Eseguito nel 1610, è, di fatto, l’ultimo dipinto di Michelangelo Merisi, morto ad Arpino proprio nel luglio di quell’anno. Il Martirio di Sant’Orsola è esposto in prestito da Intesa San Paolo ed è oggi conservato nelle Gallerie d’Italia di Palazzo Piacentini a Napoli, sede storica del Banco di Napoli. Questo dipinto, dai colori molto scuri, profondi, fu commissionato dal banchiere genovese Marcantonio Doria. Rappresenta, su richiesta, sant’Orsola: la figliastra di Doria, Anna Grimaldi, aveva preso i voti monacali assumendo proprio questo nome. Caravaggio dipinse quest'opera molto velocemente. Era in procinto di partire per Porto Ercole – viaggio in cui trovò la morte –, ma soprattutto ricevette molte pressioni da Doria. Come riporta una lettera datata 11 maggio 1610, il dipinto fu consegnato che non era ancora asciutto. Per circa due secoli non si ebbero tracce e fino al 1954, non essendo autografo, non fu neanche riconosciuta l’attribuzione al Merisi. Negli ultimi settanta anni ha finalmente potuto godere della gloria che meritava.
È il primo soggetto sacro rappresentato da Caravaggio, nel 1595. La sua, infatti, si configura come una poetica tipicamente laica, molto vicina al popolo e ai racconti di lettere, con qualche eccezione. Tra queste, c’è proprio San Francesco in estasi, attualmente conservato al Wadsworth Atheneum of Art di Hartford. All’interno di Caravaggio 2025, torna esposto nel trio storico, insieme a Giuditta e Oloferne e a San Giovanni Battista. Tutti commissionati in blocco dal banchiere Ottavio Costa, sono l’emblema della rivoluzione del mercato dell’arte compiuta dal Merisi. Questi dipinti di Caravaggio hanno poi vissuto storie e vicende che li hanno portati alla lontananza. Ormai divisi, sono stati conservati in varie parti del mondo – Roma, Kansas City, Hartford. Un’opera va sempre interpretata a partire dal dialogo che instaura con le altre poste a fianco, perciò rivedere questi dipinti di nuovo insieme, come erano stati immaginati e commissionati, è di importanza storica.
Questa opera del 1598 è attualmente conservata al Detroit Institute of Arts, in Michigan, ma torna in patria per un evento più unico che raro. Per la prima volta sarà esposto vicino alla Giuditta di Giuditta e Oloferne, già conservata a Palazzo Barberini: la modella è la stessa. La sensibilità propria di Caravaggio nella resa della dimensione umana, sia fisica che emotiva, è resa così lampante.
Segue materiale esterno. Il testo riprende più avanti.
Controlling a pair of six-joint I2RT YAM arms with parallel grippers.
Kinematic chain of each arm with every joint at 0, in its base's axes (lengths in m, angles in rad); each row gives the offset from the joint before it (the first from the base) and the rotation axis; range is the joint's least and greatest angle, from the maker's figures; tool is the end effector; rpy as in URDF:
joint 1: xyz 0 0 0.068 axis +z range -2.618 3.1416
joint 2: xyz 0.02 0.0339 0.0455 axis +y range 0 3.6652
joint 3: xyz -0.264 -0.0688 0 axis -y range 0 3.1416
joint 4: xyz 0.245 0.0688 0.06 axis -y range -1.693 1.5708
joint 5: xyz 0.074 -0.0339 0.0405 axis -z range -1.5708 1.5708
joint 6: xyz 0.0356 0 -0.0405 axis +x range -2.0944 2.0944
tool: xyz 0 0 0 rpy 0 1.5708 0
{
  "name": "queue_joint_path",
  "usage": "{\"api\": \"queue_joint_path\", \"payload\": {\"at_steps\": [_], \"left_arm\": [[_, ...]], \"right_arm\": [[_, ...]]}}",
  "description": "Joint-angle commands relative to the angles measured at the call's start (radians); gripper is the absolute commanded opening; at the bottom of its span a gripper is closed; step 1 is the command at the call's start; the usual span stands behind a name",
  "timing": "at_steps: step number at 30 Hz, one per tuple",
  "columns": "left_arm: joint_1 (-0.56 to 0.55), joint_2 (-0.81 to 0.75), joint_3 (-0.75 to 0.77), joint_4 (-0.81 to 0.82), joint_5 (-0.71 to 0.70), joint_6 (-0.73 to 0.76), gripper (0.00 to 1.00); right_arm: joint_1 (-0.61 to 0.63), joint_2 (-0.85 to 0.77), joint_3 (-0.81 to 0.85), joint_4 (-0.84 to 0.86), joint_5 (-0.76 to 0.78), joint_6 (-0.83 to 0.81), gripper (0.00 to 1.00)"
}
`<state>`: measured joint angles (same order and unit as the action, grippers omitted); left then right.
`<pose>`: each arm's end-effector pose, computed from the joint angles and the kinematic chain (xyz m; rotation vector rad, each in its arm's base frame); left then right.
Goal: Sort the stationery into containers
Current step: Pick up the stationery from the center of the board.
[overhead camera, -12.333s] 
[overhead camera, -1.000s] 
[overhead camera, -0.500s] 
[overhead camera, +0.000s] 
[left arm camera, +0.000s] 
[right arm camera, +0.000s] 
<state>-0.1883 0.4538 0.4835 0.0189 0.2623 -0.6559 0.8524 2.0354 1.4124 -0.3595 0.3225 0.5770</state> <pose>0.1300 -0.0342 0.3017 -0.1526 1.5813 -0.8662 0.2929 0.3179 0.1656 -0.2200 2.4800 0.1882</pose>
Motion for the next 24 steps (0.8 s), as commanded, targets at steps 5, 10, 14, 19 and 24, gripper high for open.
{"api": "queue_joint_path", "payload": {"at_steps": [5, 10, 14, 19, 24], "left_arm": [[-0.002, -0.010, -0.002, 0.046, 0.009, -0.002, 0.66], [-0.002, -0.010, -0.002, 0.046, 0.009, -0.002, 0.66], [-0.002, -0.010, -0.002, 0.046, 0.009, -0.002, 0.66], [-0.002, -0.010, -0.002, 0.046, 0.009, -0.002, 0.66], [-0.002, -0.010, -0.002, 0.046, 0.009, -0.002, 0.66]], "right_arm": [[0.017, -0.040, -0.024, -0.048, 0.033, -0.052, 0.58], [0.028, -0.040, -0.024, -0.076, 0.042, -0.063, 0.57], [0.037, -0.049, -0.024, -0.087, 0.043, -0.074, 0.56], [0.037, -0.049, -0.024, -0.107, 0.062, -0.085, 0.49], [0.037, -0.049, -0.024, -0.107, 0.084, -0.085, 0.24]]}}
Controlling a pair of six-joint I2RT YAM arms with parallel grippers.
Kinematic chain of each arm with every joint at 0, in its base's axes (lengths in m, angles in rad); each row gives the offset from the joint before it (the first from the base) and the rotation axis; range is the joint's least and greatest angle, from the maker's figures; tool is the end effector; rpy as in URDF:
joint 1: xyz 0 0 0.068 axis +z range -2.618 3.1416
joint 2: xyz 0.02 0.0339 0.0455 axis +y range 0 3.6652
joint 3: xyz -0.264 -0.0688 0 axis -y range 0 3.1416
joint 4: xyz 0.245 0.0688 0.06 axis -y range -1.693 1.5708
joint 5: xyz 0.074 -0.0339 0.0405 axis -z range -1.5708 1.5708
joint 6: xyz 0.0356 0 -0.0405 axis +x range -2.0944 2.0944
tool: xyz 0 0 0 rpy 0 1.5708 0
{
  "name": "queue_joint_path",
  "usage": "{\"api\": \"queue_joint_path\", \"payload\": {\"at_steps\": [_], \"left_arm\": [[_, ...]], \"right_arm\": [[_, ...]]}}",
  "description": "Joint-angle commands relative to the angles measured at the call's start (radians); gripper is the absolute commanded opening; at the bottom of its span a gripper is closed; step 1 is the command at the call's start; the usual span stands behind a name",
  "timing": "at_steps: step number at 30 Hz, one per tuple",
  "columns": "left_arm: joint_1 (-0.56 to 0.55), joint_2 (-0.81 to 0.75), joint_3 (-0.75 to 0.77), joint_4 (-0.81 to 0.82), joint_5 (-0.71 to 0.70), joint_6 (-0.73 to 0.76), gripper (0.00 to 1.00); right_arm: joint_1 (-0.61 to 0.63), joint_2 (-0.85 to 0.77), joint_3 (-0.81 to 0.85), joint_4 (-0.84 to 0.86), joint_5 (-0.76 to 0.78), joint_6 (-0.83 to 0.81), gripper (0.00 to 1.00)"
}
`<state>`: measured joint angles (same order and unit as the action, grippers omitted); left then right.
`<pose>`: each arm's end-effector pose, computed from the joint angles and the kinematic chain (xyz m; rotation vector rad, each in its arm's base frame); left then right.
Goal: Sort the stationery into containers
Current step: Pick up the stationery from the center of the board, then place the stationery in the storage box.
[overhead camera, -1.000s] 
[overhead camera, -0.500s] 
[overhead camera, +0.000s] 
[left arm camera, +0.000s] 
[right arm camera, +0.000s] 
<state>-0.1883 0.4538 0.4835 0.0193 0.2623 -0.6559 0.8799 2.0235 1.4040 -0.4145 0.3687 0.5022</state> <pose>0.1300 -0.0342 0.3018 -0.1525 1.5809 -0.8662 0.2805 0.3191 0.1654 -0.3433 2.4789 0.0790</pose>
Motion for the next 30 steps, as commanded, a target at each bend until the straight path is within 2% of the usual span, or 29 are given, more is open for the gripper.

Nel dipinto di Detroit, la modella è colta in un momento di ascolto e di attenzione, come si evince dalla protrusione delle labbra e dallo sguardo acceso con cui ascolta il tentativo di conversione di santa Marta. Nell’opera romana, invece, Giuditta sta sgozzando Oloferne e ha uno sguardo corrucciato, concentrato, quasi preoccupato, ma spaventosamente realistico. È interessante notare, quindi, come sia riuscito a declinare la fisiognomica della stessa modella in due espressività così differenti. Nonostante possa sembrare, tra le storie dei dipinti di Caravaggio, la più comune con gli altri artisti, è in realtà una curiosità particolarmente interessante perché permette di comprendere il lavoro profondo che Michelangelo Merisi faceva sulla resa emotiva di ogni singola opera d’arte.